__How to complete this task__.
Your job is to copy the lines from the material that include "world".

*** Begin section ***

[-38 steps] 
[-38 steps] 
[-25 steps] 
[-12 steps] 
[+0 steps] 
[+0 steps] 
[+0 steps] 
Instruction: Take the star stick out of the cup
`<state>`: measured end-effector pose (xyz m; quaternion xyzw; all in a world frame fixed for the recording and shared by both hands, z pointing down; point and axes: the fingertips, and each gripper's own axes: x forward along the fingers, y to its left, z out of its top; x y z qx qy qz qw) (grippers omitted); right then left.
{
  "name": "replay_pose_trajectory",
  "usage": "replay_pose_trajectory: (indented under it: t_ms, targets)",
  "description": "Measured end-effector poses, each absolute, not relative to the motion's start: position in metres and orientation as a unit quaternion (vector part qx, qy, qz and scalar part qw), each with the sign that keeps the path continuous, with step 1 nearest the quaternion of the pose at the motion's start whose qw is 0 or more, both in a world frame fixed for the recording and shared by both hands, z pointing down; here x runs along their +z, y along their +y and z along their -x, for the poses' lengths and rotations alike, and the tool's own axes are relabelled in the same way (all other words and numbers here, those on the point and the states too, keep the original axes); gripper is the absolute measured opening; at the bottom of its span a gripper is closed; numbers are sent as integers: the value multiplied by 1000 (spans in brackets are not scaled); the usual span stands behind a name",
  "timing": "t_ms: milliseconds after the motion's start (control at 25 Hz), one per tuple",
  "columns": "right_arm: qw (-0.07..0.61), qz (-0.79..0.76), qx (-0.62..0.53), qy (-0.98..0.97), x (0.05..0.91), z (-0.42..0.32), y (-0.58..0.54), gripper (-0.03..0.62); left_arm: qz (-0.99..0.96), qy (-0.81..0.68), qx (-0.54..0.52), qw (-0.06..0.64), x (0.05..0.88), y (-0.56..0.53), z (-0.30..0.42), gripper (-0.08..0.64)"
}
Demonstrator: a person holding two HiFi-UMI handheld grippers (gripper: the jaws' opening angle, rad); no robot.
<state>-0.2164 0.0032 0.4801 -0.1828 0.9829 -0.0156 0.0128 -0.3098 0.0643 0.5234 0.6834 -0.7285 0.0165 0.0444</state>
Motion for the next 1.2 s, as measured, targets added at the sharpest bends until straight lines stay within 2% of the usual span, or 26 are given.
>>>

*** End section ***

__Result below__.
`<state>`: measured end-effector pose (xyz m; quaternion xyzw; all in a world frame fixed for the recording and shared by both hands, z pointing down; point and axes: the fingertips, and each gripper's own axes: x forward along the fingers, y to its left, z out of its top; x y z qx qy qz qw) (grippers omitted); right then left.
  "description": "Measured end-effector poses, each absolute, not relative to the motion's start: position in metres and orientation as a unit quaternion (vector part qx, qy, qz and scalar part qw), each with the sign that keeps the path continuous, with step 1 nearest the quaternion of the pose at the motion's start whose qw is 0 or more, both in a world frame fixed for the recording and shared by both hands, z pointing down; here x runs along their +z, y along their +y and z along their -x, for the poses' lengths and rotations alike, and the tool's own axes are relabelled in the same way (all other words and numbers here, those on the point and the states too, keep the original axes); gripper is the absolute measured opening; at the bottom of its span a gripper is closed; numbers are sent as integers: the value multiplied by 1000 (spans in brackets are not scaled); the usual span stands behind a name",

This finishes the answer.